Abstract

This paper compares and contrasts two leading forms of corruption affecting democracies -- plutocracy and partyocracy -- and argues that they are central for explaining rising economic inequality and rising political inequality. The academic and popular debate over neoliberalism tends to admit that privatization, austerity, and rising economic inequality are hardly popular with most citizens. Popular dissatisfaction with democracy in the forms of widespread cynicism and low voter turnout are evident. And the state of democracy itself has been connected to rising economic inequality by Thomas Piketty, who repeats throughout Capital in the Twenty-First Century that today’s levels of inequality are not inevitable, much less natural.

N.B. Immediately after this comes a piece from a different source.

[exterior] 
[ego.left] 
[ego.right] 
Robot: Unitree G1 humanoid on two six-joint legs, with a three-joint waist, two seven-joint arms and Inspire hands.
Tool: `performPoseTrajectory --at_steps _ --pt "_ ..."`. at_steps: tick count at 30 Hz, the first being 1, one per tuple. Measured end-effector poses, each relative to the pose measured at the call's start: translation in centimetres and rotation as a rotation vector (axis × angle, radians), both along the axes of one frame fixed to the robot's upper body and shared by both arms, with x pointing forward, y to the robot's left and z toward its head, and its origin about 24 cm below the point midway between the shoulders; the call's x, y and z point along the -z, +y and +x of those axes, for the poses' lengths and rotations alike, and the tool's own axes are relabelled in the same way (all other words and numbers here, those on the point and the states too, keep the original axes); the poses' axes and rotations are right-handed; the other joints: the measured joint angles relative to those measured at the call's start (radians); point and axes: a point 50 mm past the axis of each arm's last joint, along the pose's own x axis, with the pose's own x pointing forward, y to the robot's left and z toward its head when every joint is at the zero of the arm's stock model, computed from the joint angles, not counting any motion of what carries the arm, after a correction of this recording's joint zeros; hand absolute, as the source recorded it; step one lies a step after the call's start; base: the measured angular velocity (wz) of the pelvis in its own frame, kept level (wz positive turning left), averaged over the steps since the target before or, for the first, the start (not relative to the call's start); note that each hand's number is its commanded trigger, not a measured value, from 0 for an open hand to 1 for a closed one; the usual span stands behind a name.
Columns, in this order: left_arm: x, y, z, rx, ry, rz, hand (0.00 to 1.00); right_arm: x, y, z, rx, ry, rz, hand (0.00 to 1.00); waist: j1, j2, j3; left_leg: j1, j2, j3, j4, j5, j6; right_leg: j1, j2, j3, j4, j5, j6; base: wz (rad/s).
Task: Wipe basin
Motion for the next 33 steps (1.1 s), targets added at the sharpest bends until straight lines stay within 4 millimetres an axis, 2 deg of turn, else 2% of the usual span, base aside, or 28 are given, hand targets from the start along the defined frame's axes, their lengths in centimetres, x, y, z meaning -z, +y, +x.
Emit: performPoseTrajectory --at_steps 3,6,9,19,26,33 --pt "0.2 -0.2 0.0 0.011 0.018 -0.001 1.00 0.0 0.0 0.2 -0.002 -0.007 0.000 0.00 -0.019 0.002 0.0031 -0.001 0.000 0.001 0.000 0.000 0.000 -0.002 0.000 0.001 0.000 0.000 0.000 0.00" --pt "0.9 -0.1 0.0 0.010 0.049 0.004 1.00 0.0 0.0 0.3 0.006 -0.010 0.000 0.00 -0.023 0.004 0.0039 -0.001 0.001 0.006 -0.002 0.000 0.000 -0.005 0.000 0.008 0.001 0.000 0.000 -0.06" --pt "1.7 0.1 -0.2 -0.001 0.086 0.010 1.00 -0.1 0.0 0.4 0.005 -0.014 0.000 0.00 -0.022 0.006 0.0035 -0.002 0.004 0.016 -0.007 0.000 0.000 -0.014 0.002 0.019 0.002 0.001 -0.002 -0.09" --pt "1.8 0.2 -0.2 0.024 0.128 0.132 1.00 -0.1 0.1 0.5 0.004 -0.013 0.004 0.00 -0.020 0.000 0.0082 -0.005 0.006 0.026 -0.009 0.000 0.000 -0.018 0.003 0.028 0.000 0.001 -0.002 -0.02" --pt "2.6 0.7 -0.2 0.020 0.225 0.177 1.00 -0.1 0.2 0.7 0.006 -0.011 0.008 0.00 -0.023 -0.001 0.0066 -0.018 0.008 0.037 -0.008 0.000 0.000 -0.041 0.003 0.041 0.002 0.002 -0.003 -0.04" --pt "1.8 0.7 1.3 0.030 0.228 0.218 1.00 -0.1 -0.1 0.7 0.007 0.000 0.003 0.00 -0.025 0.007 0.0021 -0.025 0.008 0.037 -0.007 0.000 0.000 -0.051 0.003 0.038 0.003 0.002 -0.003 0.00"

Wealth transfers from the state to the private sector, from labor to capital, and an overall legal panorama favorable to elite wealth accumulation require that the participatory and representative facets of democracy be kept in check. Beyond suitable material conditions, inequality also requires a justificatory ideology. The law of political finance can help connect the dots. Legal patterns in the financing of campaigns and political parties point to two distinct forms of oligarchy in play: plutocracy, representing the decay of liberal democracy, and partyocracy, representing the decay of social democracy. Together, these legal forms of corruption appear to have co-opted democracy’s values and outputs, paving the way for neoliberalism. Or, they might quite simply be products of neoliberalism itself. Either way, they are intimately connected to the overall global crisis of democratic government and must, therefore, be exposed.